Fill all lookup caches from the database table. Note that filtering criteria can be specified so that the resulting cache is not the entire current contents. See assume_lookup_complete for how the lookup will handle cache misses – note only database table backed components have the ability to fall back to querying the existing data on cache misses.

Parameters:

source¶ – Source component to get rows from.
progress_frequency¶ – How often (in seconds) to output progress messages. Default 10. None for no progress messages.
progress_message¶ – The progress message to print. Default is "{component} fill_cache current row # {row_number:,}". Note logical_name and row_number substitutions applied via format().
criteria_list¶ – Each string value will be passed to sqlalchemy.sql.expression.Select.where(). https://goo.gl/JlY9us
criteria_dict¶ – Dict keys should be columns, values are set using = or in
column_list¶ – List of columns to include
exclude_cols¶ – Optional. Columns to exclude when filling the cache
order_by¶ – list of columns to sort by when filling the cache (helps range caches)
assume_lookup_complete¶ – Should later lookup calls assume the cache is complete? If so, lookups will raise an Exception if a key combination is not found. Default to False if filtering criteria was used, otherwise defaults to True.
allow_duplicates_in_src¶ – Should we quietly let the source provide multiple rows with the same key values? Default = False
row_limit¶ – limit on number of rows to cache.
parent_stats¶ – Optional Statistics object to nest this steps statistics in. Default is to place statistics in the ETLTask level statistics.
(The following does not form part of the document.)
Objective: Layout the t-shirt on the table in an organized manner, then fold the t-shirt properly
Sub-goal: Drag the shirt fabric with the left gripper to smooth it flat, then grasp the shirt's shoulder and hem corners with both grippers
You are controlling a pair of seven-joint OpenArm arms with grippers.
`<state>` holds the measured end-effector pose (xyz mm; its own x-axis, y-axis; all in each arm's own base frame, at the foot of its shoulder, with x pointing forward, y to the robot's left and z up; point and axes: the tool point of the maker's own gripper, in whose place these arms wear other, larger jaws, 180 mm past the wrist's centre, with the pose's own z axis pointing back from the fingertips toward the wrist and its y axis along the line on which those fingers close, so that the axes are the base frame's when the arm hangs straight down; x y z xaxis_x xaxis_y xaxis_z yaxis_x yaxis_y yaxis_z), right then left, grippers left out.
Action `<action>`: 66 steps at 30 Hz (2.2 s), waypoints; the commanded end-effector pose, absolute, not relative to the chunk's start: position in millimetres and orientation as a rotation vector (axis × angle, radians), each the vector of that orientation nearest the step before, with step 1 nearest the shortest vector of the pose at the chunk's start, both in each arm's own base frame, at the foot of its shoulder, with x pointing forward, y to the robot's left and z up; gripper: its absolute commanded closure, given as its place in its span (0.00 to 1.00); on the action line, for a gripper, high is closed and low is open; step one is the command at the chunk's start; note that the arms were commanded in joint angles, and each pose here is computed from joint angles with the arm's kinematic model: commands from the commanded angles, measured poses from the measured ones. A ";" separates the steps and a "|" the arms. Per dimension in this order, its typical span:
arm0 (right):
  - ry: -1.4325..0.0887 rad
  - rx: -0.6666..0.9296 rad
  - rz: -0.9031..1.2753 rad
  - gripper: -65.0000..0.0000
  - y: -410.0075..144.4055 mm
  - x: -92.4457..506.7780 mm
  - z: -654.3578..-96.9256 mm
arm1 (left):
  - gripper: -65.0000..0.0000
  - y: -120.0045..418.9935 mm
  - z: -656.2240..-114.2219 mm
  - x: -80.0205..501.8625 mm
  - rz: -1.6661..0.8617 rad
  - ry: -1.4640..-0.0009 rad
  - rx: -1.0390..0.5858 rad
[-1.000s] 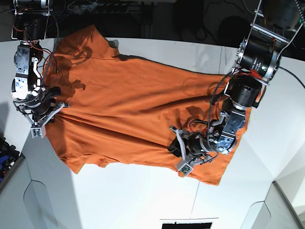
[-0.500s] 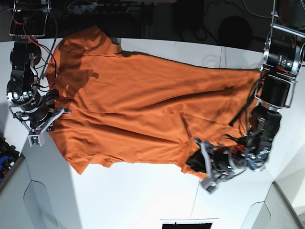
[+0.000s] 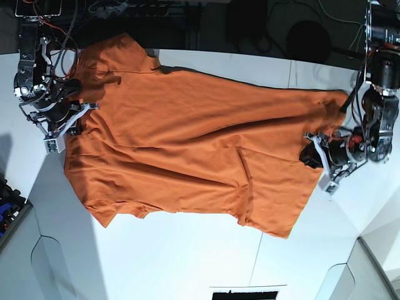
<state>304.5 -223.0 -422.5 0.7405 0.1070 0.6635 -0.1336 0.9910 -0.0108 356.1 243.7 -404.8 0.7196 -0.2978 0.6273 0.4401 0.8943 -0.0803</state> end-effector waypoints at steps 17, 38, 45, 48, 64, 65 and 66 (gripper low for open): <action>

property full_iteration_header: RowIterationHeader

full_row_instance(data: MutableMapping | Iterator | None = None) → Row

Build a full row (all columns) using the source data.
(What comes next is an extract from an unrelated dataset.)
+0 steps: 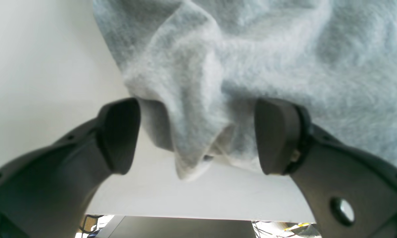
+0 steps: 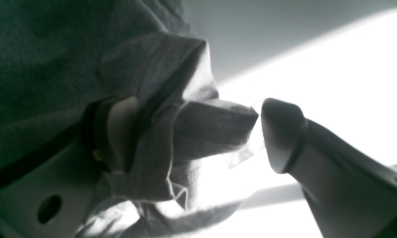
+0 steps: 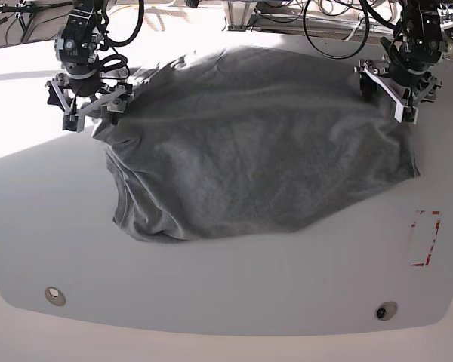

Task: Fold the T-shirt properly
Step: 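Release the shirt and move the right gripper to the shirt's corner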

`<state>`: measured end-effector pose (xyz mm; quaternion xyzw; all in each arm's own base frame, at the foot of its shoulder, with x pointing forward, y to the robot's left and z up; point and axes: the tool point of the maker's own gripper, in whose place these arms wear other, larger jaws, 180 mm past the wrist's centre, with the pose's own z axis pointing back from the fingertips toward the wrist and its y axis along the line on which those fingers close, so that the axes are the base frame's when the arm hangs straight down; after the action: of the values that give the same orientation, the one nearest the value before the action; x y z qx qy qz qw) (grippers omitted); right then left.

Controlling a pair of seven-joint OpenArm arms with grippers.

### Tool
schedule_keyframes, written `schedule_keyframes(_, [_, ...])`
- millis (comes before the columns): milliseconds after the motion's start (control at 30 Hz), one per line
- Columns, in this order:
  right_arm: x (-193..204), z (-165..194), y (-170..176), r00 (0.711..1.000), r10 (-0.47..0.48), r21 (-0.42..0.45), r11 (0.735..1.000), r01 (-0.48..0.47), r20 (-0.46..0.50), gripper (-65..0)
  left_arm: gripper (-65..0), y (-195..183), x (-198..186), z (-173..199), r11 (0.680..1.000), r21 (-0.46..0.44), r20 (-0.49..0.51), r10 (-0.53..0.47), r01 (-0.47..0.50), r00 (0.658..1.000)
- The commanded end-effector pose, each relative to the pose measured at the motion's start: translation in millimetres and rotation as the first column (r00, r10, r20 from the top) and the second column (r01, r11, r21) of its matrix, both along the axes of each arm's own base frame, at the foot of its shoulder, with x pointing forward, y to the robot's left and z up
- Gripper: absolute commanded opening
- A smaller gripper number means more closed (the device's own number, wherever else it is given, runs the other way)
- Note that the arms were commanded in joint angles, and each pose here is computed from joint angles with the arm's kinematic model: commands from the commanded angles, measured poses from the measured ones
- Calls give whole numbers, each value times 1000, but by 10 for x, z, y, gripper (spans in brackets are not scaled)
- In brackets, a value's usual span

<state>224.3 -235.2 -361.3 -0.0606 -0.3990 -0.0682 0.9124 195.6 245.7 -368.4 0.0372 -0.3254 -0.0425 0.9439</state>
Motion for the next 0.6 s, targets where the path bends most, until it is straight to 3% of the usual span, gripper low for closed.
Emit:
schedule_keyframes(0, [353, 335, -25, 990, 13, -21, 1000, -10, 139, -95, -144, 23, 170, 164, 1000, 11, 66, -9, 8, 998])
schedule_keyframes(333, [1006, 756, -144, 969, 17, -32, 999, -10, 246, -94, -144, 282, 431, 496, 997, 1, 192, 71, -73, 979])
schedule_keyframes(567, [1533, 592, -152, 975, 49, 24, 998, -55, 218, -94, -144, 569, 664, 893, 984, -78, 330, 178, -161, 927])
Note: If data is passed here, it uses bi_etl.components.row.row.Row.update() to map the data into the columns. That is nicely automatic, but slower since it has to try various ways to read the data container object.

Consider using the appropriate one of the more specific update methods based on the source data container.
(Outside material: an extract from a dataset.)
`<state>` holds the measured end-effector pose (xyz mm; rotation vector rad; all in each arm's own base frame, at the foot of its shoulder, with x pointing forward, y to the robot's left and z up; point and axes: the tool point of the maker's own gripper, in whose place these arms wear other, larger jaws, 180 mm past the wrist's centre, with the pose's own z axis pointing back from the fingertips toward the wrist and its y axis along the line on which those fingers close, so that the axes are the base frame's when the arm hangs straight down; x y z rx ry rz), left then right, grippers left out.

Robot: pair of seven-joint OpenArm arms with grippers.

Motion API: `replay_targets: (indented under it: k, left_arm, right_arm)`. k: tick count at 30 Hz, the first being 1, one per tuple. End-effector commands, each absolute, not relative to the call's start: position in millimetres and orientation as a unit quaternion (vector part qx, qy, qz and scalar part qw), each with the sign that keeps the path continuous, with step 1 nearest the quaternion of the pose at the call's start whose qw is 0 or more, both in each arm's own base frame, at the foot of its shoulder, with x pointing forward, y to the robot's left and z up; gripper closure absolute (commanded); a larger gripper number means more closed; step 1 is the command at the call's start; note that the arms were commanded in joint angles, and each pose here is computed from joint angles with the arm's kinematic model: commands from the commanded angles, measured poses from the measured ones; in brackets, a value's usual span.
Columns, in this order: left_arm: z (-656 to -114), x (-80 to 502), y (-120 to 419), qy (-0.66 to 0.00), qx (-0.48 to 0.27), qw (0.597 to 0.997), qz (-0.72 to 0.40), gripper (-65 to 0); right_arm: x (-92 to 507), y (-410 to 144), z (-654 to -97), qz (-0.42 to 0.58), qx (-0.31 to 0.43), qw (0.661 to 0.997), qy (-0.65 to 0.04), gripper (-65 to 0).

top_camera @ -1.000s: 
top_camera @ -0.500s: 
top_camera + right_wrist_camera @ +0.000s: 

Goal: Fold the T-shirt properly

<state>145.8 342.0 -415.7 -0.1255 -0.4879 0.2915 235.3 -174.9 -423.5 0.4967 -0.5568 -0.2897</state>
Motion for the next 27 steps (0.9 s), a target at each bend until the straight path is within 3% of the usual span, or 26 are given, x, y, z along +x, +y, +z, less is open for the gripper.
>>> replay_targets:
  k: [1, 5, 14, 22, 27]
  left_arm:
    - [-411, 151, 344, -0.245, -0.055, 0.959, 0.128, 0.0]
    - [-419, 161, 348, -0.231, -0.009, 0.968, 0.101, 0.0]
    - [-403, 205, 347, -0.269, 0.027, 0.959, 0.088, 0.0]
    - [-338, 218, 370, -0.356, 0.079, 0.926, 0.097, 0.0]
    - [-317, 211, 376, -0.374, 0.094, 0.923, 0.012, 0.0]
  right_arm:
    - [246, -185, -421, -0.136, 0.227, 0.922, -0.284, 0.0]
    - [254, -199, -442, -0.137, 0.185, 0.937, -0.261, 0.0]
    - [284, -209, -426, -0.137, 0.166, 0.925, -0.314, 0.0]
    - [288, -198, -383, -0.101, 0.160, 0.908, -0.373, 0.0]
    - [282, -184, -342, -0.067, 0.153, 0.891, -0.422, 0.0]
generate_iteration_header(logical_name: str | None = None, columns_in_order: list | None = None, result_primary_key: list | None = None) → RowIterationHeader

get_by_lookup(lookup_name: str, source_row: Row, stats_id: str = 'get_by_lookup', parent_stats: Statistics | None = None, fallback_to_db: bool = False) → Row

Get by an alternate key. Returns a Row

Throws:: NoResultFound

get_column_name(column: str)

get_lookup(lookup_name: str) → Lookup

get_lookup_keys(lookup_name: str) → list

get_lookup_tuple(lookup_name: str, row: Row) → tuple

get_qualified_lookup_name(base_lookup_name: str) → str

get_stats_entry(stats_id: str, parent_stats: Statistics | None = None, print_start_stop_times: bool | None = None)

get_unique_stats_entry(stats_id: str, parent_stats: Statistics | None = None, print_start_stop_times: bool | None = None)

init_cache(): Initialize all lookup caches as empty.

property is_closed

Yields:: row (Row) – next row

static kwattrs_order() → Dict[str, int]: Certain values need to be set before others in order to work correctly. This method should return a dict mapping those key values = arg name to a value less than the default of 9999, which will be used for any arg not explicitly listed here.

property line_num: The current line number in the source file. line_num differs from rows_read in that rows_read deals with rows that would be returned to the caller

log_progress(row: Row, stats: Statistics)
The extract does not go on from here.